"Il y a trop longtemps que les jeunes attendent des perspectives et l'assouplissement de certaines mesures", écrivent-ils à l'avant-veille d'un comité de concertation qui est déjà dans tous les esprits. Au niveau fédéral, le couvre-feu est en vigueur depuis plus de quatre mois. S'y ajoutent des variants régionaux, avec un couvre-feu qui débute à 22h00 en Wallonie et à Bruxelles, et à minuit en Flandre.

Si cette mesure a encore sa place dans une palette plus large destinée à éviter une troisième vague, on peut s'interroger sur sa nécessité et sa proportionnalité dans la situation actuelle, poursuivent les présidents des jeunes partis flamands.
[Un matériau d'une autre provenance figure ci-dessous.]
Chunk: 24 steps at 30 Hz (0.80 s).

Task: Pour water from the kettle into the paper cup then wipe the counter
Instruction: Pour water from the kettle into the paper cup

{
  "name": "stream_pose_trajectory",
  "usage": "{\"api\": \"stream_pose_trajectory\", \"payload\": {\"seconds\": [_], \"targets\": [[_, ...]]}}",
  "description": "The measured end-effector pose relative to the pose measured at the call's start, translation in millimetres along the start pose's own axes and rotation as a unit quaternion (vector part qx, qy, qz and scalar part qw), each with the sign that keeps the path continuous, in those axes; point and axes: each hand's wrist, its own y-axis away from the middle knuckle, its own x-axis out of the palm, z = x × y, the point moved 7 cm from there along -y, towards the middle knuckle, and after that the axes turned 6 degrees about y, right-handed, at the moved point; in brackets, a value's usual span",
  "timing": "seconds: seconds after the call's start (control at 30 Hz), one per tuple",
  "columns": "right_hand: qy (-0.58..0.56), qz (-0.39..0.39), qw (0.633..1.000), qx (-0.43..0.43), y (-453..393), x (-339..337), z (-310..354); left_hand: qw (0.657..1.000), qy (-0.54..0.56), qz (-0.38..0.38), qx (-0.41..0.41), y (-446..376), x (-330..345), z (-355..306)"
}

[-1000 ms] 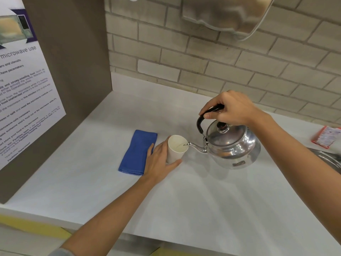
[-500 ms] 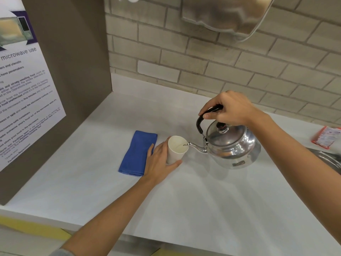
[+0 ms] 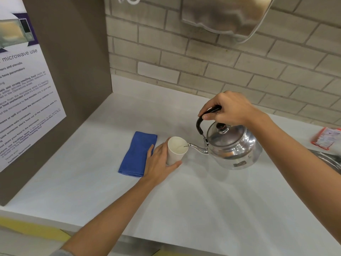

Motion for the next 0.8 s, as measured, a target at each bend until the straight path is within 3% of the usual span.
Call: {"api": "stream_pose_trajectory", "payload": {"seconds": [0.8], "targets": [[0.009,0.001,1.0,-0.003,-5.5,-3.7,4.7,1.0,0.003,0.004,0.007,-0.1,-0.9,-0.2]]}}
Selon ces derniers, l'interdiction de rassemblement est suffisante pour éviter les contacts et ce couvre-feu constitue "la mesure de trop".

"Une mesure comme le couvre-feu est juste une mesure pour rien. Limiter la liberté de mouvement des gens ne peut être qu'une ultime mesure d'urgence", soulignent-ils enfin.

Sans doute sur la table des discussions lors du comité de concertation de vendredi, le couvre-feu sera également au centre des attentions jeudi en Wallonie où le gouvernement régional doit se prononcer sur son éventuelle prolongation au-delà du 1er mars. Au sud du pays, la dernière prolongation en date, début février, avait suscité une vive réaction de l'opposition qui avait souligné l'urgence de porter la question devant le parlement.

Jeudi midi, lors d'une réunion du Bureau de l'assemblée régionale, le cdH demandera d'ailleurs qu'un débat y soit organisé en urgence, peut-être vendredi, "afin que ce type de décision ne soit plus prise en catimini et annoncée dans un tweet", ont indiqué les humanistes.

A Bruxelles, aucune décision formelle ne sera prise avant l'issue du comité de concertation fédéral de vendredi, a indiqué mercredi après-midi le cabinet du ministre-président bruxellois Rudi Vervoort, chargé de la coordination en matière de sécurité dans la Région-capitale.